MADRID – Spain said on Friday it would allow British citizens living in the country to stay on if Britain leaves the European Union without a deal, giving them until the end of 2020 to apply for permanent residency and making it automatic for many.
With less than a month until Britain is due to leave the EU on March 29, UK Prime Minister Theresa May has yet to convince parliament to back the Brexit deal she negotiated. That leaves open the possibility of an abrupt exit with no agreement.
Spain has one of the largest British expat communities in the EU and has been at pains to reassure them that their rights will be protected after Brexit.
Spain’s Brexit contingency plan makes clear that measures agreed by Spain would be conditional on the same terms applying to Spaniards living and working in Britain.
“Our main objective is that no British or Spanish citizen is left unprotected, neither they nor their relatives,” Foreign Minister Josep Borrell told a news conference.
Spain plans at first to allow British nationals to stay if they hold a simple certificate of residency delivered to them, as to any other EU citizen, before Britain’s exit, Spain’s draft decree published on Friday showed.

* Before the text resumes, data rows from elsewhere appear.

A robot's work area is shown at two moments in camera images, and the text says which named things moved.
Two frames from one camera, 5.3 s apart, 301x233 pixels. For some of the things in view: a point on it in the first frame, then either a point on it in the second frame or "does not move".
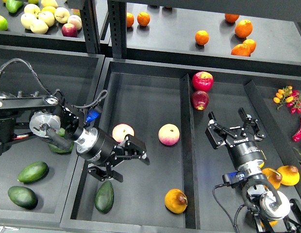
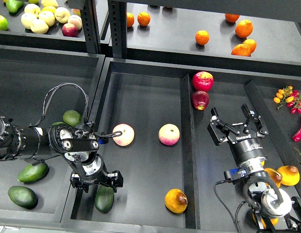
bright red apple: x=203 y=81 does not move
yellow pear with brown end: x=175 y=201 does not move
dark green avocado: x=104 y=197 does not move
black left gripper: x=100 y=147 -> x=94 y=171
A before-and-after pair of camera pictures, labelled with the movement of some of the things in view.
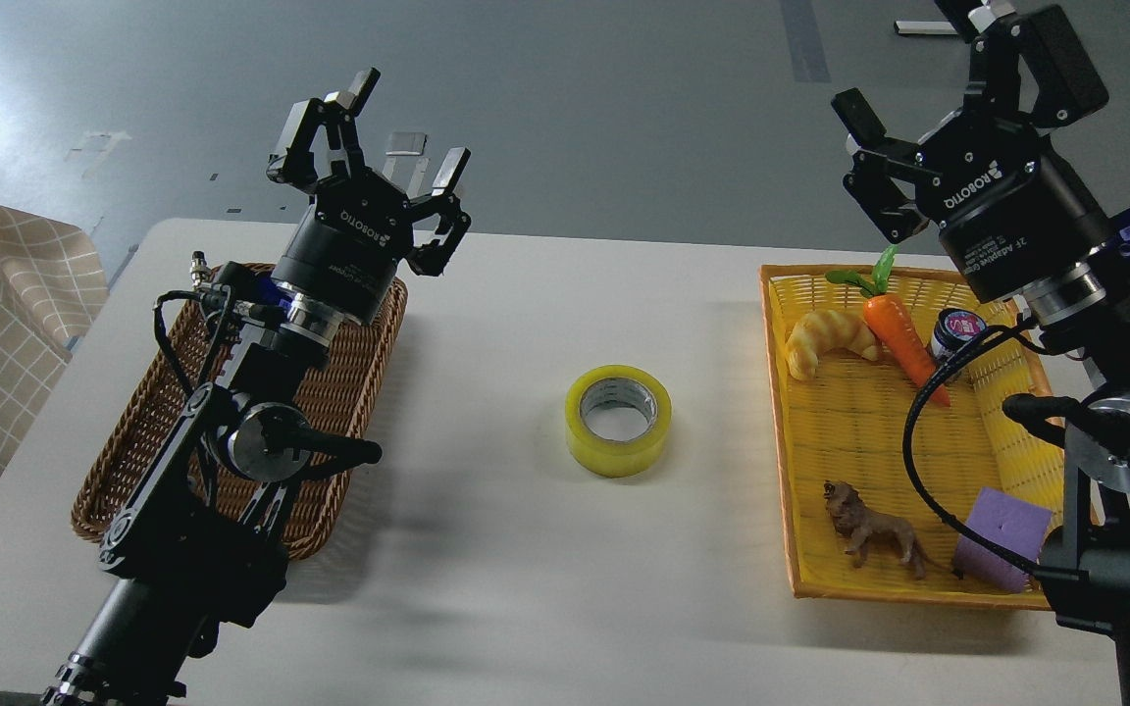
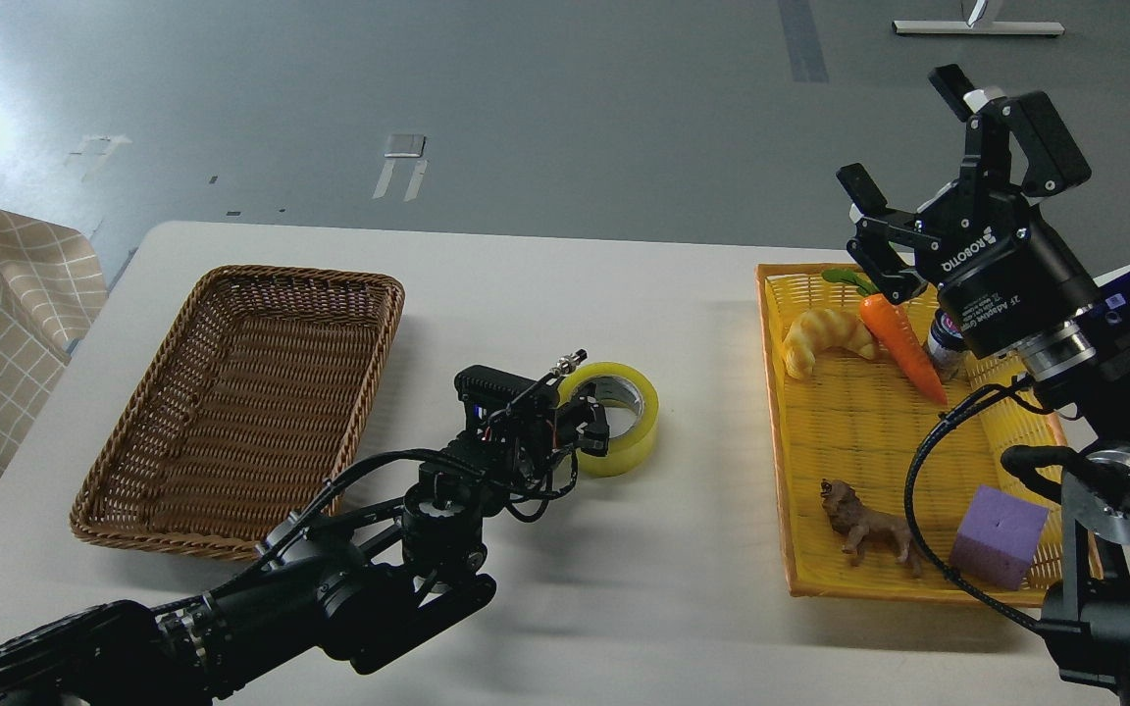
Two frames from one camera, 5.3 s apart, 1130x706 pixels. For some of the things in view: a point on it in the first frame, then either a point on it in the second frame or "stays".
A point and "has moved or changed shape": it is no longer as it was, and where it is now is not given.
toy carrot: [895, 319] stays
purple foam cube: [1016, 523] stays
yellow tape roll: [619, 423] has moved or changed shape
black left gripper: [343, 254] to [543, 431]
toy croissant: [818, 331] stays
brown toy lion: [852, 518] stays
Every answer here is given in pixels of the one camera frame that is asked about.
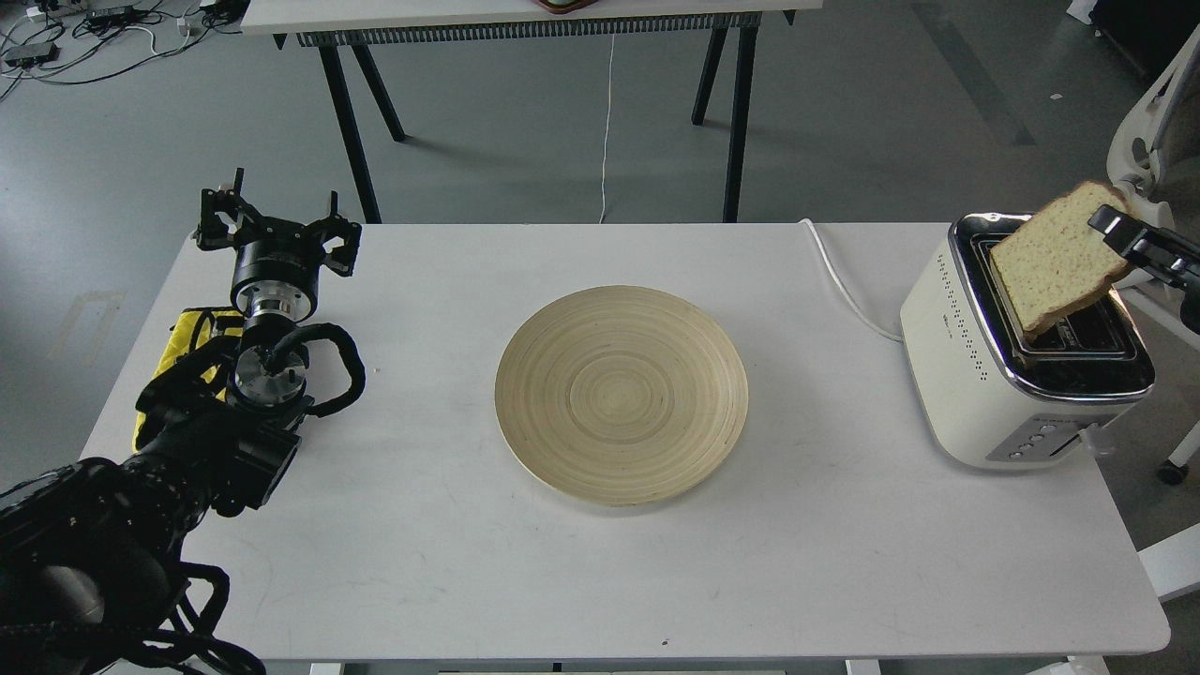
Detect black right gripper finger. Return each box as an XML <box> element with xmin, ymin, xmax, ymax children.
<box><xmin>1087</xmin><ymin>205</ymin><xmax>1199</xmax><ymax>292</ymax></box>

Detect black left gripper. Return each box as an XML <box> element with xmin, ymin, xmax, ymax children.
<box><xmin>194</xmin><ymin>168</ymin><xmax>364</xmax><ymax>313</ymax></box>

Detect slice of brown bread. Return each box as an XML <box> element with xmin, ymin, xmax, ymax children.
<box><xmin>991</xmin><ymin>181</ymin><xmax>1133</xmax><ymax>340</ymax></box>

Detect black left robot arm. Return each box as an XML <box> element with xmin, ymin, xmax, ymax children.
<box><xmin>1</xmin><ymin>172</ymin><xmax>366</xmax><ymax>674</ymax></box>

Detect cream white toaster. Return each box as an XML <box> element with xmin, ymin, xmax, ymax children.
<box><xmin>900</xmin><ymin>213</ymin><xmax>1156</xmax><ymax>472</ymax></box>

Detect white office chair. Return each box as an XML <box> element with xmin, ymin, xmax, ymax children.
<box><xmin>1092</xmin><ymin>25</ymin><xmax>1200</xmax><ymax>601</ymax></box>

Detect yellow cloth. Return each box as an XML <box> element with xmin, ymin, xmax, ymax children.
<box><xmin>131</xmin><ymin>307</ymin><xmax>246</xmax><ymax>456</ymax></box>

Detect white background table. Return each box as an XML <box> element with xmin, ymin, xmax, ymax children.
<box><xmin>239</xmin><ymin>1</ymin><xmax>822</xmax><ymax>223</ymax></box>

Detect brown object on background table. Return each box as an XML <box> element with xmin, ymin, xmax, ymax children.
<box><xmin>534</xmin><ymin>0</ymin><xmax>595</xmax><ymax>14</ymax></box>

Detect round bamboo plate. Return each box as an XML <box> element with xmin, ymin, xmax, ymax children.
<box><xmin>494</xmin><ymin>285</ymin><xmax>750</xmax><ymax>507</ymax></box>

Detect black floor cables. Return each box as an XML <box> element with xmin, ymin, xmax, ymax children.
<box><xmin>0</xmin><ymin>0</ymin><xmax>248</xmax><ymax>102</ymax></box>

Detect white toaster power cable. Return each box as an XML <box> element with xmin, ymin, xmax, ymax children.
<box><xmin>799</xmin><ymin>219</ymin><xmax>905</xmax><ymax>344</ymax></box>

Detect white hanging cable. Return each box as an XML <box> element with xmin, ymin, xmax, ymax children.
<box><xmin>598</xmin><ymin>34</ymin><xmax>617</xmax><ymax>225</ymax></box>

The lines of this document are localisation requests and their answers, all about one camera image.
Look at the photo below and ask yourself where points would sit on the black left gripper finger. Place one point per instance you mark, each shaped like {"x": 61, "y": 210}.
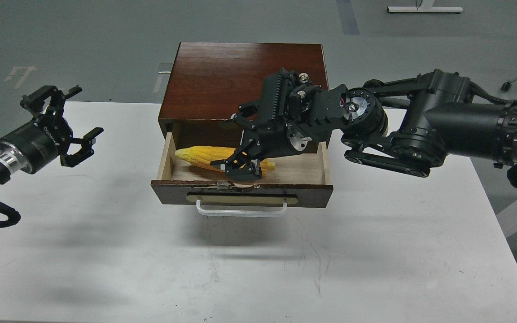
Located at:
{"x": 48, "y": 101}
{"x": 86, "y": 151}

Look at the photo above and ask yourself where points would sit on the white desk foot bar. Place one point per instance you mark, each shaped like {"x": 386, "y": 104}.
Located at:
{"x": 425, "y": 6}

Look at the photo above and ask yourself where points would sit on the wooden drawer with white handle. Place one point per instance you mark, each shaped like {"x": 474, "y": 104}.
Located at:
{"x": 300, "y": 181}

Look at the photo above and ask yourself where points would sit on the dark wooden cabinet box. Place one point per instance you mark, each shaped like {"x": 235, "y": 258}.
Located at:
{"x": 209, "y": 81}

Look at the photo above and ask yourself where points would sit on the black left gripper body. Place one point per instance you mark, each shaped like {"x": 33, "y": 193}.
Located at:
{"x": 35, "y": 144}

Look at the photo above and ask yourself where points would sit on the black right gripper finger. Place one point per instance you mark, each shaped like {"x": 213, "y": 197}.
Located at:
{"x": 244, "y": 164}
{"x": 246, "y": 110}

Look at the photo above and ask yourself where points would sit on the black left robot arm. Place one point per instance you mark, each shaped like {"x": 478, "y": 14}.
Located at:
{"x": 8, "y": 215}

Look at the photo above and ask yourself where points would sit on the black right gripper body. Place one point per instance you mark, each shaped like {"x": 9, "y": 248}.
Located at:
{"x": 293, "y": 111}

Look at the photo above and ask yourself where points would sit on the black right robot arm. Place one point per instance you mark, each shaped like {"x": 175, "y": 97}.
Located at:
{"x": 407, "y": 126}

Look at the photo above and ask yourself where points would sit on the yellow corn cob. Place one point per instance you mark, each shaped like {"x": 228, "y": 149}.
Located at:
{"x": 202, "y": 156}

If they don’t hold such a document, they can still stay on until their situation is resolved.
British nationals and their families would then have to apply for a foreigner’s identity card by the end of 2020, to establish their permanent right to stay in the country.
If they already had permanent residency rights in Spain, the process will be “nearly automatic,” the draft decree said. In other cases, temporary residency will be granted.
More than 300,000 British citizens are registered in Spain and an unknown number unregistered, the Spanish government said. The new residency process would apply to about 400,000 people, it estimated.
The Brexit contingency legislation also applies to Gibraltar, Borrell said, while stressing that Madrid will insist on having a say on the application of any Brexit measure to the peninsula.
The bill will be sent immediately to parliament, before Prime Minister Pedro Sanchez’s government faces early elections.
The Spanish government approved a decree last month to hire 1,735 new public workers to deal with the consequences of Brexit, particularly in border and customs control.